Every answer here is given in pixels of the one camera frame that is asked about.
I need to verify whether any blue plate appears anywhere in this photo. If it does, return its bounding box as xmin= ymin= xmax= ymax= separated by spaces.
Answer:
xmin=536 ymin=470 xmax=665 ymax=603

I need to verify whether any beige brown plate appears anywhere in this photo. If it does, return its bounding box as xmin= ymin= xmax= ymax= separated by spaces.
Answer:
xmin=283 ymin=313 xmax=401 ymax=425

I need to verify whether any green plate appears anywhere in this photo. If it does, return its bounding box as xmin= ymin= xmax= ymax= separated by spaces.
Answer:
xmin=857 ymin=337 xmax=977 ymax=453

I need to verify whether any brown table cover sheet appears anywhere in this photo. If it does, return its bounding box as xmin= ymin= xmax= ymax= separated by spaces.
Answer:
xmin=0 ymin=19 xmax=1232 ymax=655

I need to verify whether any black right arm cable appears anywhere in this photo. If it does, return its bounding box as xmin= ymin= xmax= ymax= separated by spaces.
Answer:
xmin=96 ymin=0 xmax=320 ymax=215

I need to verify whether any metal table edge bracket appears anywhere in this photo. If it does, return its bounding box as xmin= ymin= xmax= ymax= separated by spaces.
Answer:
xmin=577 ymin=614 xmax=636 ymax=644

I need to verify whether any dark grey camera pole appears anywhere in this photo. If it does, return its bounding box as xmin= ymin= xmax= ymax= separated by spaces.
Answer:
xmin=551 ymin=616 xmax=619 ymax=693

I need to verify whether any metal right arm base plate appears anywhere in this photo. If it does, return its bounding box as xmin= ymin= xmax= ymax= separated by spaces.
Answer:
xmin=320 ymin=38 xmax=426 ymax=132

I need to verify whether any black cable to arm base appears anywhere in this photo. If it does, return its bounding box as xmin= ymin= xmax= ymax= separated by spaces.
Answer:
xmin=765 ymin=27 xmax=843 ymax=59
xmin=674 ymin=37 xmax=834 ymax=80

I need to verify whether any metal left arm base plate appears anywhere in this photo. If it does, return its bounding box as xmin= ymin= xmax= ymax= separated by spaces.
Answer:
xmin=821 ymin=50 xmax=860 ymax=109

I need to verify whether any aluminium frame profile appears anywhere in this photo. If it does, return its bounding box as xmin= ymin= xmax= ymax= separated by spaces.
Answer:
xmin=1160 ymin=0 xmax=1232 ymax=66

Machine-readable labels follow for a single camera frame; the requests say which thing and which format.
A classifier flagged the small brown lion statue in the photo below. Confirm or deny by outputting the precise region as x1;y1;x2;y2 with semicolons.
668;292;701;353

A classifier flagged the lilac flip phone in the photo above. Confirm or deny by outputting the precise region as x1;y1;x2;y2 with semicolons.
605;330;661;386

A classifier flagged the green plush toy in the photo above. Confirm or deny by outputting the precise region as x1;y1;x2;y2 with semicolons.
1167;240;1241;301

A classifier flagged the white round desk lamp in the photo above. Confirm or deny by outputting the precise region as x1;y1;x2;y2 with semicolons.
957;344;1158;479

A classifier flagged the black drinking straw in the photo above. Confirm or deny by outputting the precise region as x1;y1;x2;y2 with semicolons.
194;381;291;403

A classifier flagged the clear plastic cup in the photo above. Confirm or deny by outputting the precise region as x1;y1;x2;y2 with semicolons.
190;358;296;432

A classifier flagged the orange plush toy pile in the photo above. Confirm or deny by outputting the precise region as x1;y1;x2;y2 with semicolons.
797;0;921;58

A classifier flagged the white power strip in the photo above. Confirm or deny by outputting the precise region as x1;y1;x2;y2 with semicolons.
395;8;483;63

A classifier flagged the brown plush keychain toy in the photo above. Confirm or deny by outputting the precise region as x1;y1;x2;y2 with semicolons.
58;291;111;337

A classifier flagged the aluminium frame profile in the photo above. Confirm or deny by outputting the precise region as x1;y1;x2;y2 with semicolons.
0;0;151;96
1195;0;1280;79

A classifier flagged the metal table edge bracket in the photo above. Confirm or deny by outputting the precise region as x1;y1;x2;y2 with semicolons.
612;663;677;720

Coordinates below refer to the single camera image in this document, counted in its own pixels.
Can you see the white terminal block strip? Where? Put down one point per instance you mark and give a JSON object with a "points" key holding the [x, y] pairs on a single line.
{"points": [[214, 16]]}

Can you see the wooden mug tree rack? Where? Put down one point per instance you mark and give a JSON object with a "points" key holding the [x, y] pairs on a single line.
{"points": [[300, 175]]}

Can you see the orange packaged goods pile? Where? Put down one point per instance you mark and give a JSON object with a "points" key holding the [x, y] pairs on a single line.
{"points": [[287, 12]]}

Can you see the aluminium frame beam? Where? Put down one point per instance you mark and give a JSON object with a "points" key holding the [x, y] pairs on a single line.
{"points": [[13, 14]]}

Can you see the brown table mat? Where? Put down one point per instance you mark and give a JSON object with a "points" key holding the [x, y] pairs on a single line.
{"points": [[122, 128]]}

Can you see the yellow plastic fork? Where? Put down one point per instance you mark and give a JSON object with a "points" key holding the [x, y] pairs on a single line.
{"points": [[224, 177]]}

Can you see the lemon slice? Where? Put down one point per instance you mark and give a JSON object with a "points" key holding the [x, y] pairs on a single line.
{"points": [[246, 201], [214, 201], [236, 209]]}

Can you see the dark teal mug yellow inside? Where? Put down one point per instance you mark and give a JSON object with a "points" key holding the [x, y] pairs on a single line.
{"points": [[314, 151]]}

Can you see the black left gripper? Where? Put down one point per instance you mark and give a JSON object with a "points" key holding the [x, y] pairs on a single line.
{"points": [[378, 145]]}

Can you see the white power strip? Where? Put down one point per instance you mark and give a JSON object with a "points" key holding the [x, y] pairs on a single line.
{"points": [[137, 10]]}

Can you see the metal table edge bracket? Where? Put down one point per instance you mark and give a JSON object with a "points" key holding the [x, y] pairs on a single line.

PROBLEM TO SOLVE = A complete answer lists every line of the listing above that holds the word "right".

EXERCISE RESPONSE =
I need to verify whether any black right arm cable appears anywhere in this photo. If it does, return its bounding box as xmin= ymin= xmax= ymax= separated by spaces.
I need to verify whether any metal right arm base plate appears anywhere in this photo. If it does, return its bounding box as xmin= ymin= xmax= ymax= separated by spaces.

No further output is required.